● REQUIRED WORK
Extract from the entries below, exactly as given, only the lines from the line containing "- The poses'" to the line containing "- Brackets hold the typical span", both lines included.

((

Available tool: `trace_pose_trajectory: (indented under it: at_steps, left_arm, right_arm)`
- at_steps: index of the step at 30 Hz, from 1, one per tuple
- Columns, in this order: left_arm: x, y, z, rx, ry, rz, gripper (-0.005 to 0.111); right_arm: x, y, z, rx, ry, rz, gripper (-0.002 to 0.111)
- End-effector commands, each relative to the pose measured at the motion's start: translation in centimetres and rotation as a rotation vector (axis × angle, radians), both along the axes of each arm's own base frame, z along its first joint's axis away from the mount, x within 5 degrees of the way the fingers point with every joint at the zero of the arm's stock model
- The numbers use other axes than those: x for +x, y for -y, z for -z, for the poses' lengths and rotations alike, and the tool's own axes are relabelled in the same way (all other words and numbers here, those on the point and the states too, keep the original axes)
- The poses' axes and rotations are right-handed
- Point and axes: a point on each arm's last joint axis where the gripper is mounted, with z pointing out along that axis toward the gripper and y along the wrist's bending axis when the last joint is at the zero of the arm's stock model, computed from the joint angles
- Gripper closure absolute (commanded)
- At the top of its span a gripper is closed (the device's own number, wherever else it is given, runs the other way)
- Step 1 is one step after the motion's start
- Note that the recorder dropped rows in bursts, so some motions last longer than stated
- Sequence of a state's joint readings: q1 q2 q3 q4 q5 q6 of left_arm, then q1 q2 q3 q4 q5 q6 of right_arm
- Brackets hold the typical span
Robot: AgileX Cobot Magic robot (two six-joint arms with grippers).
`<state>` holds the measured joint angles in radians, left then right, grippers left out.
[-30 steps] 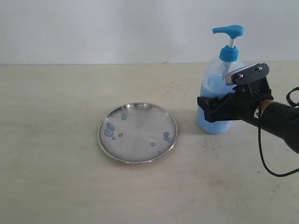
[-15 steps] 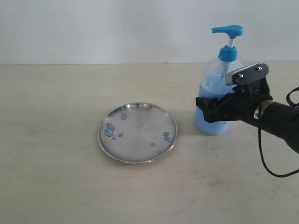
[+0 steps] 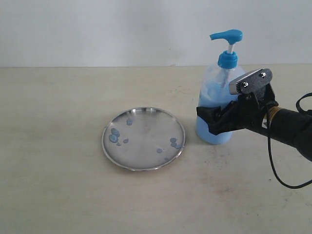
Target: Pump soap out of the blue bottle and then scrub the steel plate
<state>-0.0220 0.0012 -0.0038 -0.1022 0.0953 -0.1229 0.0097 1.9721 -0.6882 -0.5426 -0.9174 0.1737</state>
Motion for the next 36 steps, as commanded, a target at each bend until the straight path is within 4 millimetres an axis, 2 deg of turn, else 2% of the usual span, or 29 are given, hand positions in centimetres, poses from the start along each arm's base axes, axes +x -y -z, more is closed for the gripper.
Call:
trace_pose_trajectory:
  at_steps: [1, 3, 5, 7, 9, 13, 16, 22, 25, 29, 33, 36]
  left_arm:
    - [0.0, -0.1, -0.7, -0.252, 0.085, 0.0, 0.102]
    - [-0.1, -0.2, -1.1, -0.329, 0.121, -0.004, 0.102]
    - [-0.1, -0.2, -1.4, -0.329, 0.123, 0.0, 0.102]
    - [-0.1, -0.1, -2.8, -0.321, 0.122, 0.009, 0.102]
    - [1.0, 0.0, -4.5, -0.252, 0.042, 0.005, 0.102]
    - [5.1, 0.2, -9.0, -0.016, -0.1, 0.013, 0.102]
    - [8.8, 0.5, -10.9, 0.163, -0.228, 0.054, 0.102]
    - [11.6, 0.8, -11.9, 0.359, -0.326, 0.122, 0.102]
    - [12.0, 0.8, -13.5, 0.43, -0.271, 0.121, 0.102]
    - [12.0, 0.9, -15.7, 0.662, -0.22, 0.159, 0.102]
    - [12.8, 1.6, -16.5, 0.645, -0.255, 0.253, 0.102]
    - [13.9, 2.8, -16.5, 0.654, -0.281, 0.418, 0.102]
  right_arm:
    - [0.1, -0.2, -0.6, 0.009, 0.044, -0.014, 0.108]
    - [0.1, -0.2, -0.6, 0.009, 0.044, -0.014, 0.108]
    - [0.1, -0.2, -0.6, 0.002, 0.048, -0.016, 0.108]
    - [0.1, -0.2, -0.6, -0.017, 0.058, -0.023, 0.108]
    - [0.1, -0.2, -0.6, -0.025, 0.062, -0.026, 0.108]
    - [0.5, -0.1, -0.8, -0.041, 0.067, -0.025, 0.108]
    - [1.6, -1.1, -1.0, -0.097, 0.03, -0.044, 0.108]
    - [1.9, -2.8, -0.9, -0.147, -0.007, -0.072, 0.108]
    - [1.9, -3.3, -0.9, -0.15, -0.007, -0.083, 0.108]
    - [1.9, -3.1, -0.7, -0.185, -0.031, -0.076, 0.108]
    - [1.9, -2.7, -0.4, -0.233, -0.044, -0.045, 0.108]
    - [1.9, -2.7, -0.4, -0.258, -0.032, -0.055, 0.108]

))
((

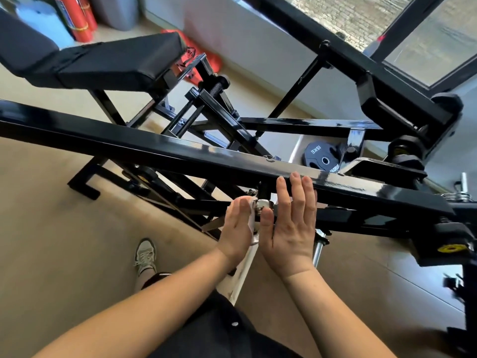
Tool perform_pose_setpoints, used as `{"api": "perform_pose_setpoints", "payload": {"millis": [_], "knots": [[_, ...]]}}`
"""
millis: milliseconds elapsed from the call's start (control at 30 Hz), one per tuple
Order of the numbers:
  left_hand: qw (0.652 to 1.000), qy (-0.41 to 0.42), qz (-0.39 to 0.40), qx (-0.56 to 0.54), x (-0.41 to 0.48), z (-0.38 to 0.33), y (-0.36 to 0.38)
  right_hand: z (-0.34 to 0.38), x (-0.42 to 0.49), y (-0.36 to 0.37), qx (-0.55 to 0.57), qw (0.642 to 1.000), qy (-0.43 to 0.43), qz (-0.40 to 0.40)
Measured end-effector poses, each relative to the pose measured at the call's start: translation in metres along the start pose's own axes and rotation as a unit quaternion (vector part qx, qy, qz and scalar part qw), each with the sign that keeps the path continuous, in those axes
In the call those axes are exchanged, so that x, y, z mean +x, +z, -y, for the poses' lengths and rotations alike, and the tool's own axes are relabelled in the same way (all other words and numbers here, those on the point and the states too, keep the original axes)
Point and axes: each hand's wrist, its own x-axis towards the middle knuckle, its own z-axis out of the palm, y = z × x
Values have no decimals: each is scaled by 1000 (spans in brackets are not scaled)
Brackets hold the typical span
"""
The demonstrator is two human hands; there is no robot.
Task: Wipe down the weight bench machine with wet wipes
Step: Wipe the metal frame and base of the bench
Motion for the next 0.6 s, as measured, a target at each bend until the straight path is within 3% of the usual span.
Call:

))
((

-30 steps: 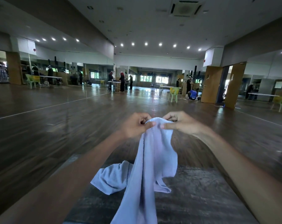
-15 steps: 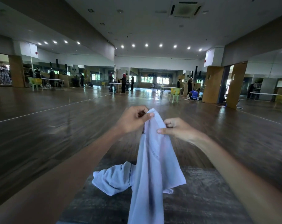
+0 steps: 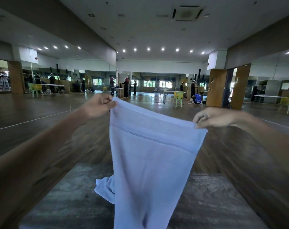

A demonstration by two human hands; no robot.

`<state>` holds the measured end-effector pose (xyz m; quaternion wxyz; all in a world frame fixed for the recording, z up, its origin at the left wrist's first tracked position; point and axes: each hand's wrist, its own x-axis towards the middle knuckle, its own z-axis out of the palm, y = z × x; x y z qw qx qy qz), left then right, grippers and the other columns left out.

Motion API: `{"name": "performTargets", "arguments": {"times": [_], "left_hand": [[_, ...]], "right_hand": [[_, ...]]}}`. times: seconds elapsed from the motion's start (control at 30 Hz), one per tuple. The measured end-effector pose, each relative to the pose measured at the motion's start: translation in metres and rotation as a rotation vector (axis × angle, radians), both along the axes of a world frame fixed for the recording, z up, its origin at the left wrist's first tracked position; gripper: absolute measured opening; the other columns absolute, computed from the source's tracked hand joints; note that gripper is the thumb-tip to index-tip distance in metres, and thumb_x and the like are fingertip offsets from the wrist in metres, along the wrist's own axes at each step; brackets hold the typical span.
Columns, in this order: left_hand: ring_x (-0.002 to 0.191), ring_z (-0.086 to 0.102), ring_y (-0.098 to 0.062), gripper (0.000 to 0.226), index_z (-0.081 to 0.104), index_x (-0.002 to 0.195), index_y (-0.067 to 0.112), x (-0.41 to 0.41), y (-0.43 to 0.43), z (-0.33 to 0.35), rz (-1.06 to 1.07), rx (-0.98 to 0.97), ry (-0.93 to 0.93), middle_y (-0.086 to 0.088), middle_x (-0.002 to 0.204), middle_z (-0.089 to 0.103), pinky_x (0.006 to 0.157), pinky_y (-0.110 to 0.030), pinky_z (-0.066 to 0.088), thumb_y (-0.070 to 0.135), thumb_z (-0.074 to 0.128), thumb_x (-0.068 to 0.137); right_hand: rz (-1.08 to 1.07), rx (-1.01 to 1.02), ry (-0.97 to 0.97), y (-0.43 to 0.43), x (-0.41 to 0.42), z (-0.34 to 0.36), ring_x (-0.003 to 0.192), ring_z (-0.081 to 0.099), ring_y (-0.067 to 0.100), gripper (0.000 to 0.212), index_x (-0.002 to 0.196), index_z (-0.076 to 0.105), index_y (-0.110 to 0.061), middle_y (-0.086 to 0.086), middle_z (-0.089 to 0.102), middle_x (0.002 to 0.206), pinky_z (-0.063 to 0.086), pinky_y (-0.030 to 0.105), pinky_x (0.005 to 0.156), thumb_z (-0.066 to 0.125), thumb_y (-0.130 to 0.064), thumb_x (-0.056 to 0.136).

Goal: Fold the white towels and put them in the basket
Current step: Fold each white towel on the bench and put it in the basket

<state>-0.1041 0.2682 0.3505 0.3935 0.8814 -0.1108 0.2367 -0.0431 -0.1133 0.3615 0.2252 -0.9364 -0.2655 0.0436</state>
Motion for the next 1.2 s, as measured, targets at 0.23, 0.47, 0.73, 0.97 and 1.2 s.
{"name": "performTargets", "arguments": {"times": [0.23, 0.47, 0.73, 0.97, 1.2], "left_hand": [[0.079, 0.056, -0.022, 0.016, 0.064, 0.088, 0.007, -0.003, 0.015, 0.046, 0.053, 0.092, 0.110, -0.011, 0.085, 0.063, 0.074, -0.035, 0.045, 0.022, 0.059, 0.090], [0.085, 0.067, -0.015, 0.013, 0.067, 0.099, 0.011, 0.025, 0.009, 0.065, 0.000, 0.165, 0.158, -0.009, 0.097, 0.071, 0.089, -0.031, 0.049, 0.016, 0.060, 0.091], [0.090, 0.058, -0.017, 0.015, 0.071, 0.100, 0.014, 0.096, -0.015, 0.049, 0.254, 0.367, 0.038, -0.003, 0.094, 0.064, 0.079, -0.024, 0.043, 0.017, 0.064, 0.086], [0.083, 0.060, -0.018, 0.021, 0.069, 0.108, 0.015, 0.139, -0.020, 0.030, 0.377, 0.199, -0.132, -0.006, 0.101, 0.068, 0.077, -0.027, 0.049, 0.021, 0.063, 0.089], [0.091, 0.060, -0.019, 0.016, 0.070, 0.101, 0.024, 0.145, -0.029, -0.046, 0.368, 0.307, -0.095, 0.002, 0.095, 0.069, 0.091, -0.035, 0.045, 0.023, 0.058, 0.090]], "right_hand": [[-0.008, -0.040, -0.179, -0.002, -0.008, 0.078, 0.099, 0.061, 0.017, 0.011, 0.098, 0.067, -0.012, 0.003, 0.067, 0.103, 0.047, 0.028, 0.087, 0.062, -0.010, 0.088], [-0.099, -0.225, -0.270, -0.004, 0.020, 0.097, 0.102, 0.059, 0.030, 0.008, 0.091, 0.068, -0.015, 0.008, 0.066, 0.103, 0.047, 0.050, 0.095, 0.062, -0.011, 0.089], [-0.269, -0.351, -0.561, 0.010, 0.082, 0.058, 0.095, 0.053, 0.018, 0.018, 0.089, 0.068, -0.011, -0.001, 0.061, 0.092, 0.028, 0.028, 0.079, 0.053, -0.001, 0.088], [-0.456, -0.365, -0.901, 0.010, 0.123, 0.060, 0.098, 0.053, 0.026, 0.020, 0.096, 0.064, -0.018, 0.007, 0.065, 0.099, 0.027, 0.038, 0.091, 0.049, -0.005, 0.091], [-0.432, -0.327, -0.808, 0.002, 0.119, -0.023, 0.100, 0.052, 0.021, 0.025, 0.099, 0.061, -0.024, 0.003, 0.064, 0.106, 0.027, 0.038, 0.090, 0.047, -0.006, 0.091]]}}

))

● ANSWER FOR THIS EXERCISE
- The poses' axes and rotations are right-handed
- Point and axes: a point on each arm's last joint axis where the gripper is mounted, with z pointing out along that axis toward the gripper and y along the wrist's bending axis when the last joint is at the zero of the arm's stock model, computed from the joint angles
- Gripper closure absolute (commanded)
- At the top of its span a gripper is closed (the device's own number, wherever else it is given, runs the other way)
- Step 1 is one step after the motion's start
- Note that the recorder dropped rows in bursts, so some motions last longer than stated
- Sequence of a state's joint readings: q1 q2 q3 q4 q5 q6 of left_arm, then q1 q2 q3 q4 q5 q6 of right_arm
- Brackets hold the typical span

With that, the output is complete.